28. Bright Memory Infinite (PC)(FPS)

29. Tuin (PC)(Farming Sim)
30. Warhammer 40,000: Boltgun (PC)(FPS)
31. Warhammer 40,000: Shootas, Blood & Teef (PC)(Run and Gun)

32. Dark Messiah of Might and Magic (PC)(RPG)
33. Subnautica (PC)(Action-Adventure)
34. Frog Detective 3: Corruption in Cowboy County (PC)(Adventure)
35. The Shore (PC)(Horror Adventure)
36. Embr (PC)(Action)
37. That Which Gave Chase (PC)(Horror Adventure)
38. Witch Hunt (PC)(Horror FPS)


Hey folks, I just realized I had beaten a bunch of games but completely forgotten to type up that I had beaten them. I'm gonna run through these as quickly as I can:


Subnautica

It's a first person survival sim set on an aquatic planet in the far future. You are the only survivor of a crashing space ship, and you must try to find a means to survive and escape, first by seeking natural resources you can use as well as constructing a habitat, necessary gear, and eventually submarines and upgrades that will help you survive the depths. As you go, you'll also encounter a range of sea life, some of which is happy to eat you, and some of which are extremely large. Subnautica is at times an anxiety-inducing experience, but for all the right reasons. Just...try not to get eaten by a leviathan.


Frog Detective 3

The Frog Detective series is a trilogy of silly and straight forward adventure games where you are trying to solve a case. The third game, Corruption in Cowboy County, adds a scooter to the mix to let you ride around, but it keeps all the humor and charm that got me into the series in the first place. If you're looking for something that breaks the fourth wall, is humorous in a dad-joke kind of way, and doesn't outlive its welcome, all three games hold up.


The Shore

I found this one while looking up Lovecraftian horror games. The Shore combines elements of adventure games, first person shooters, and walking sims, all in the context of a strange island and bizarre series of nightmare worlds. Creatures made of tentacles and mouths, puzzles involving strange sacrifices and rituals, and creepy messages of past survivors on the island all haunt you as you make your way through.
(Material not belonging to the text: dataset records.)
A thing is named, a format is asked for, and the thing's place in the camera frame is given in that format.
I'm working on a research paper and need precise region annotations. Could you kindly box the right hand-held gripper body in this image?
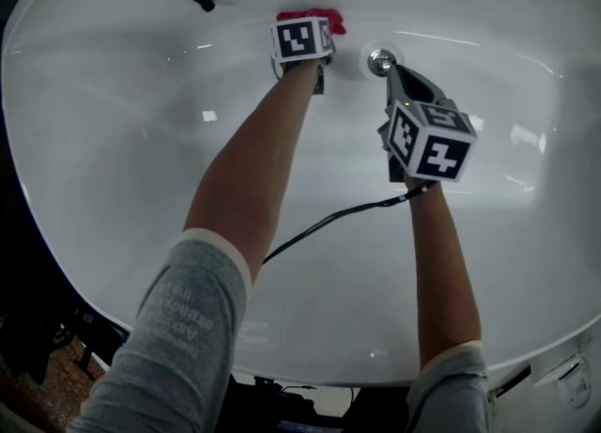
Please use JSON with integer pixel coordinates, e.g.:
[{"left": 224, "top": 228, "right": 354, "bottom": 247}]
[{"left": 377, "top": 97, "right": 480, "bottom": 184}]

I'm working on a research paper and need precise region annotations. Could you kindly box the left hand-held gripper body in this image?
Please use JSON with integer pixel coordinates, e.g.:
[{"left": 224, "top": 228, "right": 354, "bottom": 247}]
[{"left": 269, "top": 16, "right": 337, "bottom": 96}]

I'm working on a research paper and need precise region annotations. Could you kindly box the pink cloth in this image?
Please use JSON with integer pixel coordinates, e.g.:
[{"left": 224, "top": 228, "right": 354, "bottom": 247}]
[{"left": 275, "top": 7, "right": 347, "bottom": 38}]

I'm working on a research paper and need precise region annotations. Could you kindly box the white bathtub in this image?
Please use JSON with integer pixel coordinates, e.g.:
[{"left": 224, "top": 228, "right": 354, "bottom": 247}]
[{"left": 0, "top": 0, "right": 601, "bottom": 388}]

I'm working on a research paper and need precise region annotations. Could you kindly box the person's right forearm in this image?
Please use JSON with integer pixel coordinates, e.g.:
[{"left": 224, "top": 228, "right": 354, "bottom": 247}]
[{"left": 403, "top": 176, "right": 483, "bottom": 369}]

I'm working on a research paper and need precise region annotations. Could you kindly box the person's left forearm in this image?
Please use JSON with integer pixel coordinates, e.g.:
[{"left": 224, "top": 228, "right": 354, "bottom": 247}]
[{"left": 182, "top": 62, "right": 321, "bottom": 287}]

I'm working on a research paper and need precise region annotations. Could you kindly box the chrome drain plug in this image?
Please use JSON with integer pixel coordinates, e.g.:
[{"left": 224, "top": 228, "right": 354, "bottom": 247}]
[{"left": 366, "top": 48, "right": 398, "bottom": 76}]

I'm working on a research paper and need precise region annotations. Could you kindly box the black metal stand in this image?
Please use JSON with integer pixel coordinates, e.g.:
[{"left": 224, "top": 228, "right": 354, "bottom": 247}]
[{"left": 487, "top": 364, "right": 532, "bottom": 397}]

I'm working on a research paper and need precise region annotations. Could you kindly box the person's grey shirt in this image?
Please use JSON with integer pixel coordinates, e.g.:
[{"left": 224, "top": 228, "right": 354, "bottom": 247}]
[{"left": 69, "top": 227, "right": 493, "bottom": 433}]

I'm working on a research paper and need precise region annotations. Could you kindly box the black office chair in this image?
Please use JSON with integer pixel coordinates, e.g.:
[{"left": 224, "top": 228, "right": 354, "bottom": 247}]
[{"left": 8, "top": 308, "right": 128, "bottom": 383}]

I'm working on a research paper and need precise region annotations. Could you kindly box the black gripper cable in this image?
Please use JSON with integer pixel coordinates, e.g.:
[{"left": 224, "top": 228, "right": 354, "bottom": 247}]
[{"left": 261, "top": 179, "right": 439, "bottom": 267}]

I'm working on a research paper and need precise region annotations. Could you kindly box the black chest camera harness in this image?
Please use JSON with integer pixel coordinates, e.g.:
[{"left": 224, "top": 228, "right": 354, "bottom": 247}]
[{"left": 253, "top": 374, "right": 361, "bottom": 433}]

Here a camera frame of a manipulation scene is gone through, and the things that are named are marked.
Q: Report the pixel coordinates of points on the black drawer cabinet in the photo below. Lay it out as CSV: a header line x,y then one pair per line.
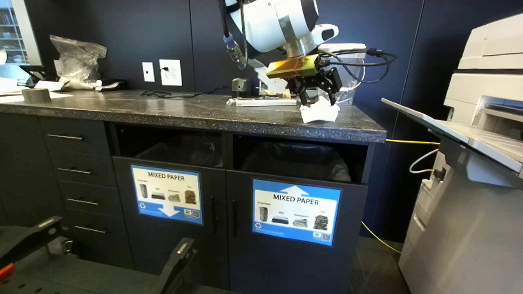
x,y
82,164

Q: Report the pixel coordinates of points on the black bin liner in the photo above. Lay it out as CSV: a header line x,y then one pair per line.
x,y
306,161
186,149

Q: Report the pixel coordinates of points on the mixed paper sign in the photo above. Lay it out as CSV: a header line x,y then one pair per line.
x,y
289,211
165,193

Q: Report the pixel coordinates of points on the right black bin liner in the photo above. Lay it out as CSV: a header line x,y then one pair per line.
x,y
306,161

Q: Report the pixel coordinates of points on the crumpled clear plastic bag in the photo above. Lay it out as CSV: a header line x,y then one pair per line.
x,y
77,63

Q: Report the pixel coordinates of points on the left black bin liner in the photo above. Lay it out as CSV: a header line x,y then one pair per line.
x,y
186,149

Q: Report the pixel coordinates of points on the right mixed paper sign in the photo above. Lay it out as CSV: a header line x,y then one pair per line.
x,y
289,211

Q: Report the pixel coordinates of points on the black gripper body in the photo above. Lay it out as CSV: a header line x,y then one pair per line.
x,y
310,77

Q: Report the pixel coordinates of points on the black chair armrest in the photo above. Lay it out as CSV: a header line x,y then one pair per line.
x,y
175,277

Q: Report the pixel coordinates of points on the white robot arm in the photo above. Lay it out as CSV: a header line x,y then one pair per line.
x,y
257,27

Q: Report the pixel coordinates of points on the large white office printer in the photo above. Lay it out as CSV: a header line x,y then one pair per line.
x,y
466,229

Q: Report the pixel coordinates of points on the clear plastic bucket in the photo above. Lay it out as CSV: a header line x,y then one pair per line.
x,y
348,59

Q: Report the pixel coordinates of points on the white power outlet plate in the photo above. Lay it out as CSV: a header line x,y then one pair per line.
x,y
170,72

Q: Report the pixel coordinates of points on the left mixed paper sign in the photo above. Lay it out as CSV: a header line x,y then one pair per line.
x,y
165,193

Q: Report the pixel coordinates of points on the white paper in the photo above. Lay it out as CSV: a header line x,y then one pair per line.
x,y
322,112

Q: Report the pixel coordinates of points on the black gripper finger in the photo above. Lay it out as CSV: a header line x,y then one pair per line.
x,y
332,95
307,97

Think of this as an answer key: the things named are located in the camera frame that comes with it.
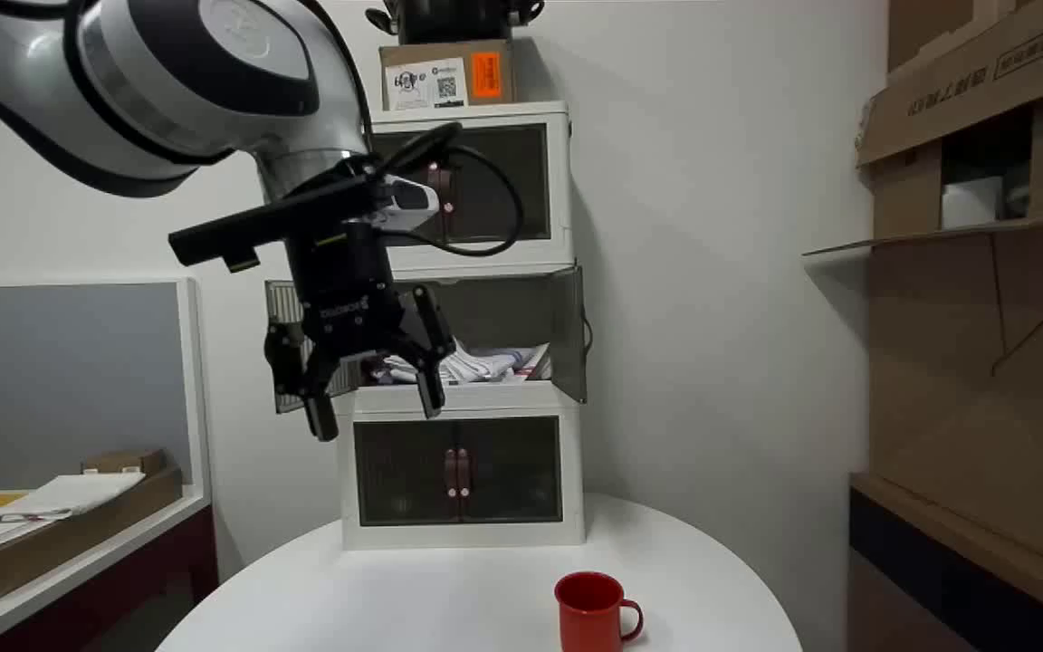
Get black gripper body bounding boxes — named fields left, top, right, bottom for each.
left=285, top=223, right=403, bottom=357

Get red metal cup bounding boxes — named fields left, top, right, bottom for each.
left=555, top=572, right=643, bottom=652

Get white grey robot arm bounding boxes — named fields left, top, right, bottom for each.
left=0, top=0, right=454, bottom=443

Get left middle cabinet door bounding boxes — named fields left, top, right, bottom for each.
left=265, top=280, right=305, bottom=411

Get cabinet door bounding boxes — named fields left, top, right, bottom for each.
left=265, top=280, right=305, bottom=411
left=555, top=266, right=586, bottom=403

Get white three-tier cabinet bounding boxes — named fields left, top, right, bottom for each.
left=265, top=97, right=592, bottom=552

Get white papers in cabinet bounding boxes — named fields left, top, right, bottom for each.
left=361, top=345, right=549, bottom=382

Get right middle cabinet door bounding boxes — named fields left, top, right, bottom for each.
left=555, top=266, right=586, bottom=403

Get cardboard box on cabinet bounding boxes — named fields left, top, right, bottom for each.
left=381, top=39, right=513, bottom=111

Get black pot on top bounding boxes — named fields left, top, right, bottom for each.
left=364, top=0, right=546, bottom=44

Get white side counter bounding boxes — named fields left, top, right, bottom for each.
left=0, top=492, right=218, bottom=652

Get flat cardboard box with papers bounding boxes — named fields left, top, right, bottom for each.
left=0, top=449, right=180, bottom=596

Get stacked cardboard boxes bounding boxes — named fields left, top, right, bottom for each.
left=846, top=0, right=1043, bottom=652

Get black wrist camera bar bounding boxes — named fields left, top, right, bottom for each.
left=165, top=121, right=463, bottom=270

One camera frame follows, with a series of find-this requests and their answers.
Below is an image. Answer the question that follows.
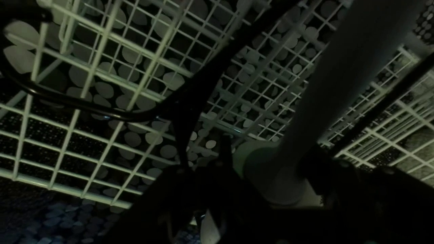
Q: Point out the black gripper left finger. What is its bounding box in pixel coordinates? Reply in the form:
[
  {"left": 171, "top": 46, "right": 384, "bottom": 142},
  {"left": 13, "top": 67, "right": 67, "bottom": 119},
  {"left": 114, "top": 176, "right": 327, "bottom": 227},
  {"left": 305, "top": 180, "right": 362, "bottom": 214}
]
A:
[{"left": 97, "top": 132, "right": 282, "bottom": 244}]

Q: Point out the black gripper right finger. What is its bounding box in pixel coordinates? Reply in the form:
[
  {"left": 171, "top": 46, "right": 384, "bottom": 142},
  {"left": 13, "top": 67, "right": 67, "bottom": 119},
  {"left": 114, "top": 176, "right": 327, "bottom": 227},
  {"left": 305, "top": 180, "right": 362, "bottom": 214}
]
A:
[{"left": 273, "top": 146, "right": 434, "bottom": 244}]

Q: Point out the lint roller with teal handle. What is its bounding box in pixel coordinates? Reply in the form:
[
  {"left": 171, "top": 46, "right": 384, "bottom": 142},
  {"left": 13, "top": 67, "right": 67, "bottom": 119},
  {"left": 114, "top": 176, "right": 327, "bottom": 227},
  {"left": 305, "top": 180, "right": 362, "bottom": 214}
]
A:
[{"left": 235, "top": 0, "right": 428, "bottom": 207}]

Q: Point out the black clothes hanger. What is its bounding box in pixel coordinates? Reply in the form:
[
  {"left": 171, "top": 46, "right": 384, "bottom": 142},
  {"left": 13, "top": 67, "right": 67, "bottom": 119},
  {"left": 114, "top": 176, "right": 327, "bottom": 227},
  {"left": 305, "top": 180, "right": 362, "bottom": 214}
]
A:
[{"left": 2, "top": 0, "right": 301, "bottom": 164}]

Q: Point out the pebble pattern bedspread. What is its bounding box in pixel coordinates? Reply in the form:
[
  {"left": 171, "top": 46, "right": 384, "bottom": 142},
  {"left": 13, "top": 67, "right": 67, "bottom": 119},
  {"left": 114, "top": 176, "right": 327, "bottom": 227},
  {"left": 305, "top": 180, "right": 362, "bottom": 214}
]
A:
[{"left": 0, "top": 0, "right": 434, "bottom": 244}]

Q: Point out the white wire rack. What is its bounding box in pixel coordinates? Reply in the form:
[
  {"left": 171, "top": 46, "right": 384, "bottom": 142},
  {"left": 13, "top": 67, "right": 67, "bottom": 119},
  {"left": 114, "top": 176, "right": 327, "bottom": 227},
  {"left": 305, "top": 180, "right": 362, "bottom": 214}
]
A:
[{"left": 0, "top": 0, "right": 434, "bottom": 210}]

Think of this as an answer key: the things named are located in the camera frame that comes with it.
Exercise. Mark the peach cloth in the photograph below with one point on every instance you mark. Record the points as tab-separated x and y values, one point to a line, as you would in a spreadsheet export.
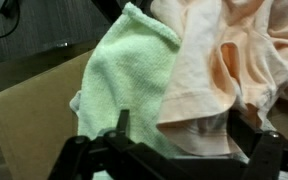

Expect some pseudo-stealth and a whole lot of running from whatever big thing is chasing you to eat you...or worse.


Embr

This may be the best fire fighting game since Burning Rangers. You work for Embr, a privatized fire company that also handles demolition, salvage, and even food delivery. In an ultra privatized world, you have to pay for your own gear and get processing fees taken out of your paycheck, but you're still making bank while putting out fires and rescuing people absorbed by their smartphones. And you can do it with extinguishers, hose guns, grenades, trampolines, modified hair dryers, and all sorts of weird additional equipment which can be upgraded. I played through this game in co-op, and it's a great experience with friends.


That Which Gave Chase

You drive a dogsled across the desolate tundra at the behest of a creepy scientist returning to a former expedition and research site for...he won't tell you, but he's happy to be weird and cagey about it all. That Which Gave Chase is a short game, lasting maybe an hour for a playthrough, but it demands you drive a dogsled. This is not a common feature in video games, so I was already hooked. Add in a bizarre mystery, a forbidden land, and PS1-quality graphics, and I was immediately interested. The short playtime may be a detriment, but the game manages to successfully not wear out its welcome and relatively simple premise.


Witch Hunt

It's sometime around the end of the 18th century. You've come to a remote village because there are tales of a beast in the woods. Upon arrival, you discover much worse: a werewolf is on the prowl, the undead have risen, and fear runs deep. There is witchcraft afoot. It's your job to stamp it out, relying on your flintlock weapons, your saber, and whatever money you can scrounge to buy new skills. This is from the same developer as another horror FPS I played through, Skinwalker Hunt, and I ended up much preferring Witch Hunt's multiple enemies with differing AI. Some of the big bosses are aggressive, some run and hide, and some let you come to them and then steadily stalk you from that point on. I want more hunting games where I am after mythical beasts!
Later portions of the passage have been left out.